La “legge del taglione” esige che “chi di spada ferisce, di spada perisce”, chi vuole uccidere, deve essere ucciso, ma Nelida conclude il suo sogno nel modo migliore possibile e nel modo più proficuo a livello psicologico, componendo lo struggimento della rivalità fraterna nel giusto sentimento, meglio risentimento
La prognosi impone a Nelida di razionalizzare il fantasma accettando la sorella, ma soprattutto di risolvere i suoi conflitti con i genitori, con un padre alleato e complice e con una madre nettamente ostile. Il tempo e il ciclo di Edipo per Nelida è già trascorso. Adesso può soltanto osservarlo nella cavea del teatro greco di Siracusa quando capita la rappresentazione della trilogia di Sofocle.

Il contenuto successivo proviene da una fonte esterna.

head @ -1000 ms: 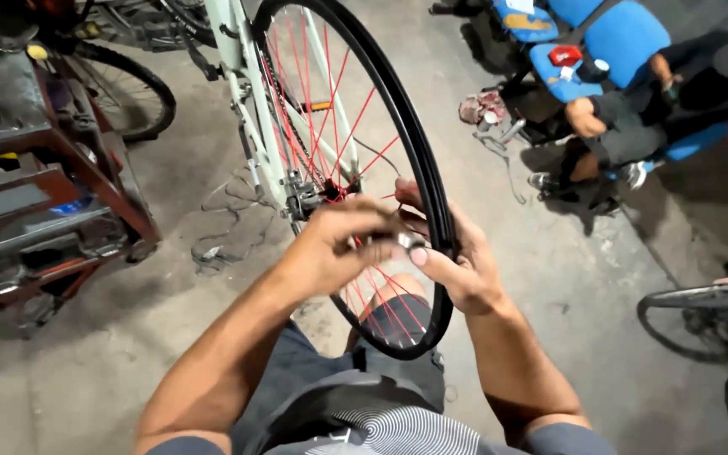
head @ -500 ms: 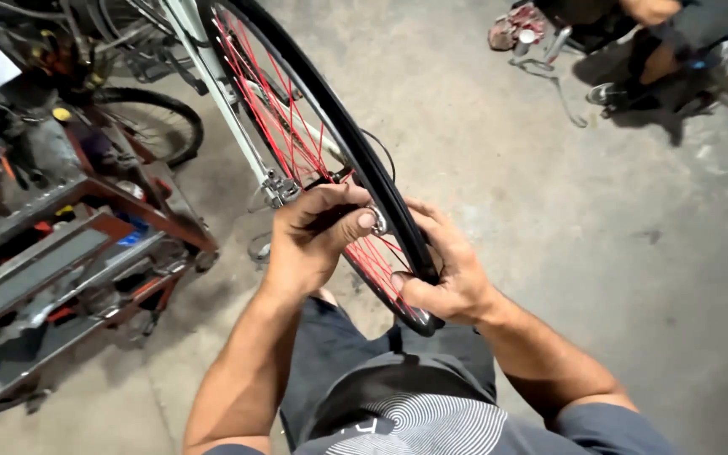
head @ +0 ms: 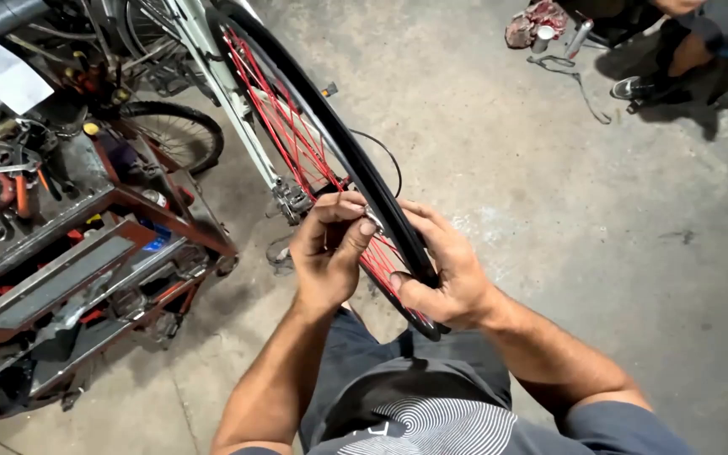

Il rischio psicopatologico si attesta in una psiconevrosi edipica: “isterica” con somatizzazioni legate all’aggressività non scaricata che si ritorce contro o “fobico-ossessiva” con crisi di panico legate al bisogno di espiare i sensi di colpa.
Riflessioni metodologiche: ma cos’è il “deus ex machina”? Nella tragedia greca antica, dal quinto secolo ante Cristum natum, appariva alla fine della rappresentazione da un’impalcatura alle spalle degli spettatori, latinamente “machina”, un dio per porre fine al conflitto drammatico che gli uomini avevano esposto in versi nella cavea del teatro. Era un dio, perché soltanto un dio poteva assolvere la colpa, “ubris”, e impedire l’ereditarietà della colpa stessa. Cos’era la “ubris”? Il peccato originale dei Greci: l’ira e il turbamento dell’equilibrio costituito dagli dei, lo sconvolgimento dell’armonia sociopolitica che comportava la pena di morte, come nel caso di Socrate. I Greci proiettavano i loro valori culturali nell’Olimpo intelligente per favorirne l’introiezione e l’assimilazione. Un esempio di ereditarietà della colpa è il seguente: Agamennone, l’artefice principale della distruzione della città di Troia, viene ucciso dalla moglie Clitemnestra in complicità con il suo amante Egisto, il figlio Oreste uccide la madre e l’amante, le Erinni perseguitano Oreste, un dio lo assolve nella tragedia che conclude la trilogia di Eschilo. Il tempo segnava l’anno 458 ante Cristum natum.